UU ITE dan segala ancamannya, hampir menjadi sebuah mimpi buruk bagi saya yang saat itu masih berstatus sebagai seorang pns baru di sebuah kantor dekat titik nol kilometer kota Denpasar.
Sebuah tulisan dalam blog yang menceritakan soal wartawan amplop sempat menduduki tempat teratas dalam hasil pencarian google, menggunakan kata kunci nama sebuah media mainstream lokalan.
Suasana hati di hari kerja saat itu jadi agak muram pasca mendapatkan informasi dari seorang kawan yang kebetulan memiliki hubungan dekat dengan para petinggi media cetak tersebut.
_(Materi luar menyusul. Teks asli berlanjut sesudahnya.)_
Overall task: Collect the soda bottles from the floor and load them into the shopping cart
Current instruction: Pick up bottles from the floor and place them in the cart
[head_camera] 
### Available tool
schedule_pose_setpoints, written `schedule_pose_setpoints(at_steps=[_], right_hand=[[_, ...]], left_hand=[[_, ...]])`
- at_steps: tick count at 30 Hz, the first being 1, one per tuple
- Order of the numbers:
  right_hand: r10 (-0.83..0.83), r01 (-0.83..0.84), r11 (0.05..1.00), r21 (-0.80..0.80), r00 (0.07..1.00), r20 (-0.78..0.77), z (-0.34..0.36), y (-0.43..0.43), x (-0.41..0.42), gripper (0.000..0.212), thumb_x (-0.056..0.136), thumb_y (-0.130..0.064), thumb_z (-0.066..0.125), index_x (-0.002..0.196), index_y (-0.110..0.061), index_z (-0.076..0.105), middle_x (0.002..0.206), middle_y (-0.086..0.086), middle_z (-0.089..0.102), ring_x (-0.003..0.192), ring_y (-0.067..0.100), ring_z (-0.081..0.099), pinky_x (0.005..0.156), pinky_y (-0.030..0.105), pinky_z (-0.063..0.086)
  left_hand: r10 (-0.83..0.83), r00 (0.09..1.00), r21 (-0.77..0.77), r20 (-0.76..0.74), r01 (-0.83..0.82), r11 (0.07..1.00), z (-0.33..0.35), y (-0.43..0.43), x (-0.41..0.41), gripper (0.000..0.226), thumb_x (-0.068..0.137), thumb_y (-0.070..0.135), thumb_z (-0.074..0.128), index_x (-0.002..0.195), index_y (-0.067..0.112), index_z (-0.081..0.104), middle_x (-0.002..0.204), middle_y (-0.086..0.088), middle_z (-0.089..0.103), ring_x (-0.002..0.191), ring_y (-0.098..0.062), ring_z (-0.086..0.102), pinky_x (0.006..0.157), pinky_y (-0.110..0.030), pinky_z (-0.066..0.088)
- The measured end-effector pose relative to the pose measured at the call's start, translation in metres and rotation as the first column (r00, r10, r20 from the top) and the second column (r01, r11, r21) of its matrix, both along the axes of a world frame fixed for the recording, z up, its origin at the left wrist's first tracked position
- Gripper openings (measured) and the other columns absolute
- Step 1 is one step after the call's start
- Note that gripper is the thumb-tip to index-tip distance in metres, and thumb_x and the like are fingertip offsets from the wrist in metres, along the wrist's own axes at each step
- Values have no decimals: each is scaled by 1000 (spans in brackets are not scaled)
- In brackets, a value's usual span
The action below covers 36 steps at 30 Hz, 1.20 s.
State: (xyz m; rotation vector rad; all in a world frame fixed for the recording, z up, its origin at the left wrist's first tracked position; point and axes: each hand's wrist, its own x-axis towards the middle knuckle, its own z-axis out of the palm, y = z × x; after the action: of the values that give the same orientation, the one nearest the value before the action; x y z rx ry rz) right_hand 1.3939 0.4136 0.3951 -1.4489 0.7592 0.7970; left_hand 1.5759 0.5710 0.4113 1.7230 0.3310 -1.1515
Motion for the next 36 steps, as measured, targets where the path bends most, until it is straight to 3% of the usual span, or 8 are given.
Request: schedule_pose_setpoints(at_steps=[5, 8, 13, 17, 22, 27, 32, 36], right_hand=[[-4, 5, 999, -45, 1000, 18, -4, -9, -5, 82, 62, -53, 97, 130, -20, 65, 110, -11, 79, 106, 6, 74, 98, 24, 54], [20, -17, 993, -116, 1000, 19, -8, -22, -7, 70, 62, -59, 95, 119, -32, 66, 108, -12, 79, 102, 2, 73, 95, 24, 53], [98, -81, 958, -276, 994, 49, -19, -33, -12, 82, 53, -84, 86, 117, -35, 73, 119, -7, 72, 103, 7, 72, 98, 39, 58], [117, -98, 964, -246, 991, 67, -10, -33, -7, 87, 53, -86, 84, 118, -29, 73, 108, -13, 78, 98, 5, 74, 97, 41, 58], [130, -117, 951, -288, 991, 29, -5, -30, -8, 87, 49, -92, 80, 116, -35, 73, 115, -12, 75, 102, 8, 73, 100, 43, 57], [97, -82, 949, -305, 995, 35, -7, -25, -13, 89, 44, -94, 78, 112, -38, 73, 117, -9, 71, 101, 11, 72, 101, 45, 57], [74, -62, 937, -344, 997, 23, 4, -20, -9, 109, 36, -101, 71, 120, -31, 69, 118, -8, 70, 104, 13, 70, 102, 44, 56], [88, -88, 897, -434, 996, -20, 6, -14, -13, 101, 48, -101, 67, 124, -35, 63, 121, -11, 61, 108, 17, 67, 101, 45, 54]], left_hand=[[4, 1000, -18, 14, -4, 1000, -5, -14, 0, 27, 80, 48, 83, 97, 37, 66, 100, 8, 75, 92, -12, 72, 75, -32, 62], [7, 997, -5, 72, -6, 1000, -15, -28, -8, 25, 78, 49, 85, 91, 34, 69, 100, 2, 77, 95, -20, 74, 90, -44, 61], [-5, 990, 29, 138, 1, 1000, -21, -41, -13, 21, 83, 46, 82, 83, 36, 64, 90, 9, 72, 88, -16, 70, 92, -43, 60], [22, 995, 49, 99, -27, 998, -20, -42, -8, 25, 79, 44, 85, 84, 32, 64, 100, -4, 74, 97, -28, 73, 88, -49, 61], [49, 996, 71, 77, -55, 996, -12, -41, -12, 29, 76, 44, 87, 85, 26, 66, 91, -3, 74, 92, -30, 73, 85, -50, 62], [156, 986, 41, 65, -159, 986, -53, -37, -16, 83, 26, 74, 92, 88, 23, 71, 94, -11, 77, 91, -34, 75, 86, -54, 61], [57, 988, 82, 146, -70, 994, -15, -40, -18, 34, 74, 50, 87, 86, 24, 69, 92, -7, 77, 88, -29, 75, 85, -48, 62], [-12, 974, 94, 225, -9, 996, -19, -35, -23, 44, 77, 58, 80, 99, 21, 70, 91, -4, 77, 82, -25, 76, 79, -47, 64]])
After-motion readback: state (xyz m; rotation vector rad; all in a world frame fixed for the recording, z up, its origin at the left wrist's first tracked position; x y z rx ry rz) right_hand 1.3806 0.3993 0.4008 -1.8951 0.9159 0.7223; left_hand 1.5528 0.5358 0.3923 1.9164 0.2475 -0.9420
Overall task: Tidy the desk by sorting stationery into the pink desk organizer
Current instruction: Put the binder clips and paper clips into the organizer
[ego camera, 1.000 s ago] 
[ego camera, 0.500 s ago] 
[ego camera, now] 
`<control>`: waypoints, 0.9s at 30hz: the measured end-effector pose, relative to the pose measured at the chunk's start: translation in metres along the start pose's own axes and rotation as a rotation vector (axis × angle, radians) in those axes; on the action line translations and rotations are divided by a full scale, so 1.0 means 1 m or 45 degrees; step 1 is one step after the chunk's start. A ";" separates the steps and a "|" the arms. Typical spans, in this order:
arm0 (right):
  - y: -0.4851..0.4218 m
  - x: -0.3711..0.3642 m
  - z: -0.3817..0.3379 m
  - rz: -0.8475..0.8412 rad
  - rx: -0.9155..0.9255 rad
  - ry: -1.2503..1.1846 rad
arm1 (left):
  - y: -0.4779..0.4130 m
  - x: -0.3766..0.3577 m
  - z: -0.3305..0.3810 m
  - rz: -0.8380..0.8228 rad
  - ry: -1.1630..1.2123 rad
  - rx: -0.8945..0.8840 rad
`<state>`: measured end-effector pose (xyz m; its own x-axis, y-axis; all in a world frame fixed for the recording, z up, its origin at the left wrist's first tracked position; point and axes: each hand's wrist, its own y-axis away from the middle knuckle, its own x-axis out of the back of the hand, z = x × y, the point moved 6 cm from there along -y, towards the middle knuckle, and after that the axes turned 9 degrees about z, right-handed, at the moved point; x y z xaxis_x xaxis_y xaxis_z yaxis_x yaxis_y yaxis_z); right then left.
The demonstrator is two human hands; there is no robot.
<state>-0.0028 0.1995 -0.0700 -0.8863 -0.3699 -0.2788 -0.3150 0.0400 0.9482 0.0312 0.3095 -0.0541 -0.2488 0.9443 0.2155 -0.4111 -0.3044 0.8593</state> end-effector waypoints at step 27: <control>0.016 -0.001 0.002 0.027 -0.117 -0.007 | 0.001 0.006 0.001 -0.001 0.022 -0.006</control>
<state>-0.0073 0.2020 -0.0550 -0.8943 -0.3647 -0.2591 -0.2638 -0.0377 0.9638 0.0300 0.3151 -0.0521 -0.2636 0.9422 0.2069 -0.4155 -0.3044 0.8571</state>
Yang mana menyebutkan soal rencana tim pengacara dari media tersebut untuk menuntut saya menggunakan UU ITE, karena gerah dengan isi dan judul post blog tersebut.
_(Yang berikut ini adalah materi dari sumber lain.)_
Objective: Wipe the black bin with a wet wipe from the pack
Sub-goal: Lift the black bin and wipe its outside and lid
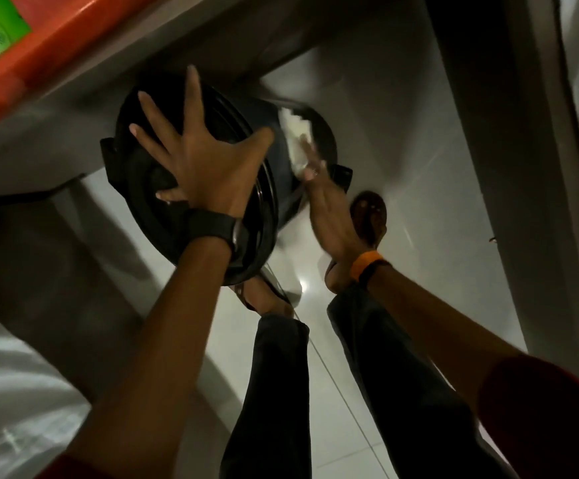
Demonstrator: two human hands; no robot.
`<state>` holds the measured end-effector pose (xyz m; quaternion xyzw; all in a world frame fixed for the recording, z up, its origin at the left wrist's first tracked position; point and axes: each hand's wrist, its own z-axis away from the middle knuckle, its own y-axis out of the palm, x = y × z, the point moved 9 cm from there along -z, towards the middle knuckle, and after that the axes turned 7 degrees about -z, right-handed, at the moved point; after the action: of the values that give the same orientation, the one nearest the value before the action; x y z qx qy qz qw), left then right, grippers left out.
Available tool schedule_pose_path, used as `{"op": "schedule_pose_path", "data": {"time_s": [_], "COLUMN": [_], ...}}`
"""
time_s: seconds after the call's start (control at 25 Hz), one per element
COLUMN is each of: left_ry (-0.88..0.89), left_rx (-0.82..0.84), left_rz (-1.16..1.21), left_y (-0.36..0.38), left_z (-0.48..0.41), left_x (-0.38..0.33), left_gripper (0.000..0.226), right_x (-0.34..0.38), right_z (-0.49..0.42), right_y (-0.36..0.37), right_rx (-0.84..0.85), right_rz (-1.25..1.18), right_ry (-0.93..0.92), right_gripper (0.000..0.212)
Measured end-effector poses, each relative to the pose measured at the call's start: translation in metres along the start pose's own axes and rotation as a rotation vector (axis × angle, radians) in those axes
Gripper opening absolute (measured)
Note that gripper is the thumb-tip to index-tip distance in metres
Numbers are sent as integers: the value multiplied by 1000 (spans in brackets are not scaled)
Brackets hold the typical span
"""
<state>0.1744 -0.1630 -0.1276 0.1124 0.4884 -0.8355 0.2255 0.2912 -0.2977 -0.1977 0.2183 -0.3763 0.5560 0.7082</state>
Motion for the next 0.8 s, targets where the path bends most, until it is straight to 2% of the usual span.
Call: {"op": "schedule_pose_path", "data": {"time_s": [0.08,0.12,0.16,0.28,0.36,0.48,0.6,0.68,0.72,0.8], "left_ry": [0,13,43,234,266,146,76,58,65,96], "left_rx": [11,10,-1,-7,36,13,1,-27,-50,-69], "left_rz": [-2,-1,2,-138,-227,-182,-114,-63,-45,-76], "left_y": [-10,-12,-13,-4,8,8,2,-4,-5,2], "left_z": [-13,-13,-9,24,47,48,17,3,6,31], "left_x": [4,6,8,15,25,26,6,0,0,9], "left_gripper": [97,98,101,113,119,117,111,107,106,107], "right_x": [29,29,22,-27,-41,-13,26,23,12,-26], "right_z": [40,41,25,-47,-70,-54,11,31,20,-21], "right_y": [27,30,23,-20,-36,-21,11,15,7,-21], "right_rx": [150,167,114,-148,-180,-77,46,13,-44,-164], "right_rz": [51,122,175,190,248,186,129,266,335,329], "right_ry": [-256,-349,-360,-28,120,37,-241,-395,-374,-124], "right_gripper": [46,47,47,56,64,55,47,48,47,46]}}
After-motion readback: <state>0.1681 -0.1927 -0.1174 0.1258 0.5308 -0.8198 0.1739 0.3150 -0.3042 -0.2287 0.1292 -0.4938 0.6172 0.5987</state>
Sempat ragu sesaat dan mencoba menerka apa yang akan terjadi selanjutnya.
Saya pun sigap menghapus postingan blog yang saat itu sudah berpindah dari platfotm gratisan blogspot (saat tulisan dibuat) ke domain pribadi yang aktif hingga saat ini. Hal ini menjadi sebuah keberuntungan, karena infonya rekan-rekan di media tersebut belum melakukan capture post blog, baru sebatas membaca saja. Bahkan kawan yang mengabarkan info diataspun tak mengetahui isi lebih jelasnya, mengingat post blog tersebut sudah dihapus secara permanen dari halaman blog dan dashboard admin.
Permasalahan kemudian bisa diselesaikan lewat bantuan seorang kawan yang berupaya menengahi itu semua.
UU ITE dan segala ancamannya, kerap dipandang sebagai sebuah upaya untuk memberangus kebebasan berpendapat pada jaman pasca reformasi ini.
Yang berawal dari sebuah keluhan pribadi, lalu diunggah pada akun sosial media, Whatsapp Group ataupun blog milik sendiri, ternyata begitu rentan dan memiliki potensi berujung pada bui, dengan hanya mengandalkan pasal karet pencemaran nama baik bagi siapapun yang mencoba melakukannya.
Membaca cerita para korban UU ITE melalui sebuah buku Matinya Kebebasan Berpendapat yang diterbitkan oleh Parist Pustaka Kudus, Juni 2021 memberikan banyak gambaran dan juga tambahan pengetahuan akan apa yang seharusnya bisa kita hindari sejak awal bilamana memiliki hasrat atau keinginan untuk bercerita dalam bentuk media apapun di dunia maya, tentang apapun. Karena jika sampai terjebak dalam situasi yang berpeluang memberikan kesempatan pada orang lain yang tak berkenan akan semua cerita itu, maka bersiaplah untuk menghadapi hukum dan kursi pengadilan.
Mengingat tuntutan bisa tetap dijalankan meski hanya berdasar pada penafsiran sepihak saja.
Maksud hati ingin mengingatkan orang lain, apa daya gerbang jeruji sudah menanti.